Another challenge for vaccine development involves understanding the way influenza virus manipulates the inflammatory signals in our body such as the interferon system. By using new techniques in genetics, regions in the influenza A genome that affect interferon sensitivity have been discovered. This allows for the construction of vaccines containing viruses with interferon-sensitive mutations that ideally will induce a robust immune response to viral challenge. 

Although great progress has been achieved in vaccine design, major efforts are still underway for the development of a universal flu vaccine that induces sterilizing immunity, which refers to complete protection from infection by a pathogen, against seasonal influenza virus strains. This vaccine would abolish the need of annual reformulations and re-administration of seasonal vaccines. It should also aim to reduce severity of the infection, accelerate recovery, lessen complications, and reduce spread of diverse influenza virus strains.  

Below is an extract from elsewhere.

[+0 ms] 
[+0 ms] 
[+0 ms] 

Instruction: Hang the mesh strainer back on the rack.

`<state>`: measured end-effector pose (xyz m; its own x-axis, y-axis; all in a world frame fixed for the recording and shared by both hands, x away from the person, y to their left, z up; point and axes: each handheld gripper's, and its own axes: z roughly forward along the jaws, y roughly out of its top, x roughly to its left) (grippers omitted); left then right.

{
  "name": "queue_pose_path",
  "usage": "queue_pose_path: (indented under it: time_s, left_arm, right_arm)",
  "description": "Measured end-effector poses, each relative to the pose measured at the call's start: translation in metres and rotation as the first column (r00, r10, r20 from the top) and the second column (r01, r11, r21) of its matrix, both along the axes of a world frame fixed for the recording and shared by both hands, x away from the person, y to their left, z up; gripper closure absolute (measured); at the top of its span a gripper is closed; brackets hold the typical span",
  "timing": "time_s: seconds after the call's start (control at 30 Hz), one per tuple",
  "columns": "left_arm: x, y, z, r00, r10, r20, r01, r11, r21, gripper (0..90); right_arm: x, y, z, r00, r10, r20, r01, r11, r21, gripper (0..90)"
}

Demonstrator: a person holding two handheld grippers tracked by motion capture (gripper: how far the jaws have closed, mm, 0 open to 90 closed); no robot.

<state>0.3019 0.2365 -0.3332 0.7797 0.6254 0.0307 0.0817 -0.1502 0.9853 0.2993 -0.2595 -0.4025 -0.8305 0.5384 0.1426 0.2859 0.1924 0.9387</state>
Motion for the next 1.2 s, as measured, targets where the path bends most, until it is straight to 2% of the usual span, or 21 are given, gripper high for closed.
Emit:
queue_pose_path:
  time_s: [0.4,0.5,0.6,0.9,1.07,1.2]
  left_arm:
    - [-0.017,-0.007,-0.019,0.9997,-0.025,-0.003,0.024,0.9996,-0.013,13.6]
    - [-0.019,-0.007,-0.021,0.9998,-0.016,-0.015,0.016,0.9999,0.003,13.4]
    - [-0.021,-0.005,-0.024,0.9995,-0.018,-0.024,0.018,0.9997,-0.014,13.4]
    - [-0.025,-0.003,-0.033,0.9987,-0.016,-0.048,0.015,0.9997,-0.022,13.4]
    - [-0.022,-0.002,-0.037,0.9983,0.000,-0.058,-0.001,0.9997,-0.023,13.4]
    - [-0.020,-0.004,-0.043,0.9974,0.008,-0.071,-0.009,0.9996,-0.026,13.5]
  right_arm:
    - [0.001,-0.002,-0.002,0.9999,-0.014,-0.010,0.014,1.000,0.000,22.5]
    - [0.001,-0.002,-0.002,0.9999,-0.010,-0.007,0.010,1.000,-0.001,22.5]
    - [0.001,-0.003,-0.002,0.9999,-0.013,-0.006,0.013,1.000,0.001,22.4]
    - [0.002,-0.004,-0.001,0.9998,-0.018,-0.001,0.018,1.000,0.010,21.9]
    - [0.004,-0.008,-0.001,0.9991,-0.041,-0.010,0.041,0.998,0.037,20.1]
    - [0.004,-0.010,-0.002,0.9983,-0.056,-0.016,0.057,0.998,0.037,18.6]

Several antibody targets have been identified, such as the stalk domain of the HA protein as well as regions not prone to mutations in the head of HA and NA. Even though an anti-NA immune response does not prevent infection, it has been shown to interfere with viral exit, ameliorating the clinical symptoms of the disease by limiting the amount of virus in our body. As a result, NA has become a possible vaccine target. Finally, to enhance T cell immunity, novel vaccination strategies such as vaccines containing short single-stranded synthetic DNA molecules that act as immunostimulants are being studied to generate specific types of immune responses that quickly respond and clear influenza virus infections.   

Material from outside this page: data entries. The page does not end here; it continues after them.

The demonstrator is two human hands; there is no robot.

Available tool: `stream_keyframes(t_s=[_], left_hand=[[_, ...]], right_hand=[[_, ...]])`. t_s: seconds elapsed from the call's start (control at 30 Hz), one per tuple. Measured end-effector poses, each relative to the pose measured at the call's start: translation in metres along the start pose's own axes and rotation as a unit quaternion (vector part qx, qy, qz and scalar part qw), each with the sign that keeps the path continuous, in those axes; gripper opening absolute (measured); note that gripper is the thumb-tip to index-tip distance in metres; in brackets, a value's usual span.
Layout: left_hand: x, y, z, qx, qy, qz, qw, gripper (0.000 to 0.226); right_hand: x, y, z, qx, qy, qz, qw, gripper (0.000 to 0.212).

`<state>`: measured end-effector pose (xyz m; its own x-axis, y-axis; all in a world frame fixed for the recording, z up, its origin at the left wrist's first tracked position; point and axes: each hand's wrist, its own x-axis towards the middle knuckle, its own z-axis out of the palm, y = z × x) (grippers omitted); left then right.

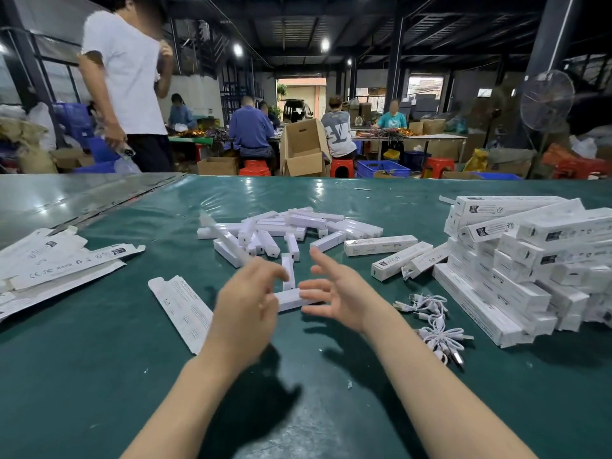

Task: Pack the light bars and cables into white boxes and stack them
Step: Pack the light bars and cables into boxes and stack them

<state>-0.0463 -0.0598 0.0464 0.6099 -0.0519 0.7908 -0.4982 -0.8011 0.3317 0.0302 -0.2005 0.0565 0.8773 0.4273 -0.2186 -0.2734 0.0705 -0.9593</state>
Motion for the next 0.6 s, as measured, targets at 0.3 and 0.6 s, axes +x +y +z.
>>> stream_keyframes(t_s=[0.3,0.6], left_hand=[[-0.001,0.028,0.012,-0.032,-0.193,0.147,0.970,0.029],[-0.007,0.005,0.013,-0.107,-0.045,-0.068,0.991,0.025]], right_hand=[[0.001,0.007,-0.009,0.046,-0.085,0.000,0.995,0.036],[0.006,0.004,-0.021,0.232,-0.030,-0.061,0.970,0.008]])
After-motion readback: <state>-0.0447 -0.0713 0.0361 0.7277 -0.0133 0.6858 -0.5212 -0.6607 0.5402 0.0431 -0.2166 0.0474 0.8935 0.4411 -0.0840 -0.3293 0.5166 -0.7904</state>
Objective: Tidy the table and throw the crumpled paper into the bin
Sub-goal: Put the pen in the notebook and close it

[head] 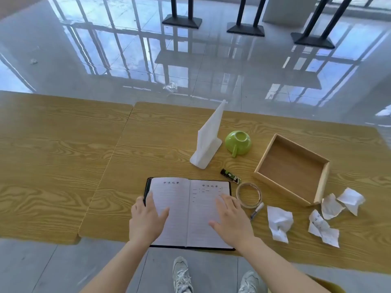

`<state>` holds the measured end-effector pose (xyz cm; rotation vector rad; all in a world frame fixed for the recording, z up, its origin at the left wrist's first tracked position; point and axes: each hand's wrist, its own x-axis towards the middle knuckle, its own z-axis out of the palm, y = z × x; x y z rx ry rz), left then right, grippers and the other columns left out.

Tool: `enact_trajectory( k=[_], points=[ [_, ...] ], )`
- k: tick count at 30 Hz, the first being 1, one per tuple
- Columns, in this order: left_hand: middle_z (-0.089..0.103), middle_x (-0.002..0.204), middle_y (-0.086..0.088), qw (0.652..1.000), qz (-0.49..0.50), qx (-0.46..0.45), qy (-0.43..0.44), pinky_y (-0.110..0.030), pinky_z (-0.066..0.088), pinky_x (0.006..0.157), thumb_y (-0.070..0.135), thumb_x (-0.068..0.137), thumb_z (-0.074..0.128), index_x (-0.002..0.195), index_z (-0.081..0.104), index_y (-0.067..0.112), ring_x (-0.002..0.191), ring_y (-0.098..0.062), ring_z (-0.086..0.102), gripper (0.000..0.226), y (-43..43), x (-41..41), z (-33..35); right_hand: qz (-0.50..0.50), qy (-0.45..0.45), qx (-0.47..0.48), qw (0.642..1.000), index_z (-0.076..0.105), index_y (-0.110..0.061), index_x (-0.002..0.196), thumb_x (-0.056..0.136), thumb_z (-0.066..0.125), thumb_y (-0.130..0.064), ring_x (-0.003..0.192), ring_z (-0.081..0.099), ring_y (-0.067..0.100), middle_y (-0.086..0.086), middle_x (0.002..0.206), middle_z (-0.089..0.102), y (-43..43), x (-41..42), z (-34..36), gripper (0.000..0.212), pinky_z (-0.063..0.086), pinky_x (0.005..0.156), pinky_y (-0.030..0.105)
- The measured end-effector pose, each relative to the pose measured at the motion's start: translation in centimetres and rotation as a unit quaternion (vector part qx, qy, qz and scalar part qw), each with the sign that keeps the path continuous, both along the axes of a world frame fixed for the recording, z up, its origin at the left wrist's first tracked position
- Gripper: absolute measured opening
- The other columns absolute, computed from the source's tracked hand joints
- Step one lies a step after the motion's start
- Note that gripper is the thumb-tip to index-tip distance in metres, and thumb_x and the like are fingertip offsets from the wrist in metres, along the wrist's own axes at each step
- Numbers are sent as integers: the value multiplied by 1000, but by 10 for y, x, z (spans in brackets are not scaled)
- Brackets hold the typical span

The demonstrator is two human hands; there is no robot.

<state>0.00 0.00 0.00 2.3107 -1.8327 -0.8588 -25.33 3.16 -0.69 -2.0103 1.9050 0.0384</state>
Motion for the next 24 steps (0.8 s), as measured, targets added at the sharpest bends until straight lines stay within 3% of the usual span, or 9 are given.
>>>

The ‘Arms Race’ Between Influenza Virus and Antiviral Drugs 

Together with vaccines, antiviral drugs play an essential role in prevention and treatment of flu infections. In the case of antiviral drugs, one key factor to take into consideration is timing. Early intervention greatly reduces severity of the infection. However, symptoms rarely appear before day 4 post-infection and by this time, antiviral efficacy is reduced. Two classes of drugs are approved to treat influenza virus infection: neuraminidase inhibitors (NAI) and adamantanes. NAIs, such as oseltamivir, are the drug of choice due to the development of antiviral resistance and side effects of adamantanes. 

Adamantane resistance was first observed in influenza A H3N2 viruses in 2003 and in influenza A H1N1 in 2009. However, oseltamivir resistance is also a current concern, especially since resistant strains have been found in the past. There is an urgent need for new antiviral drugs, especially for susceptible individuals like children and immunocompromised patients who are the most vulnerable, especially to resistant strains. Ideally, influenza virus treatment should comprise of a cocktail of drugs that target different aspects of viral replication. With a large pool of candidate drugs in preclinical development, we could see a vast array of treatment options for the flu in the future.  

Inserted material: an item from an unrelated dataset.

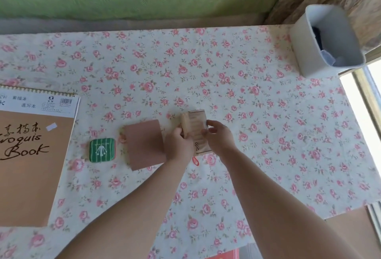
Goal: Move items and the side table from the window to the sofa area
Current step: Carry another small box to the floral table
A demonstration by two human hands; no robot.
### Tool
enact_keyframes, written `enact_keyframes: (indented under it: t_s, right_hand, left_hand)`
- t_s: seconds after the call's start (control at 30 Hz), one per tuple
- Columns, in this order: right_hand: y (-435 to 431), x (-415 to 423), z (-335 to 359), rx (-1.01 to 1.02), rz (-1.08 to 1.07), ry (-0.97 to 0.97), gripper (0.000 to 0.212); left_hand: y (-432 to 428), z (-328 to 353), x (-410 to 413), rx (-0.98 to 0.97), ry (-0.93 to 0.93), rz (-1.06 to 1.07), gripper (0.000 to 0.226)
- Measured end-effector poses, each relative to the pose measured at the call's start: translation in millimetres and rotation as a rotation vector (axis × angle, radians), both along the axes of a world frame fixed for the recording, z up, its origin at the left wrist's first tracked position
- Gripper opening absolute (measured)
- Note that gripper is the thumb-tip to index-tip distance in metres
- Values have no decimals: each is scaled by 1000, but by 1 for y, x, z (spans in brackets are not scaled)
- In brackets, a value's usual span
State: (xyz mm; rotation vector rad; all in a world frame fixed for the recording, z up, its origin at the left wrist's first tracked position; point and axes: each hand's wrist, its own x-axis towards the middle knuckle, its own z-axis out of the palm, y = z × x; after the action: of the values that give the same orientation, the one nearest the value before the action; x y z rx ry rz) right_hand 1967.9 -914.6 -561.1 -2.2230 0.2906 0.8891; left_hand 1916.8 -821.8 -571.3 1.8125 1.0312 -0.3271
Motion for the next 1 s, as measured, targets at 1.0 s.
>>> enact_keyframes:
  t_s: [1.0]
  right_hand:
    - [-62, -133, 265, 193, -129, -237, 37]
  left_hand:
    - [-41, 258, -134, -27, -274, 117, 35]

Even though more than one hundred years have passed since the 1918 pandemic, influenza virus still remains the major leading cause of viral respiratory disease. Even with vaccines and antiviral drugs, we have not been fully able to prevent and treat influenza. Nonetheless, substantial scientific advances in the last century have provided us with a greater understanding of its immunology, virology, molecular biology and physiology, bringing us one step closer towards the creation of a universal vaccine and better drugs.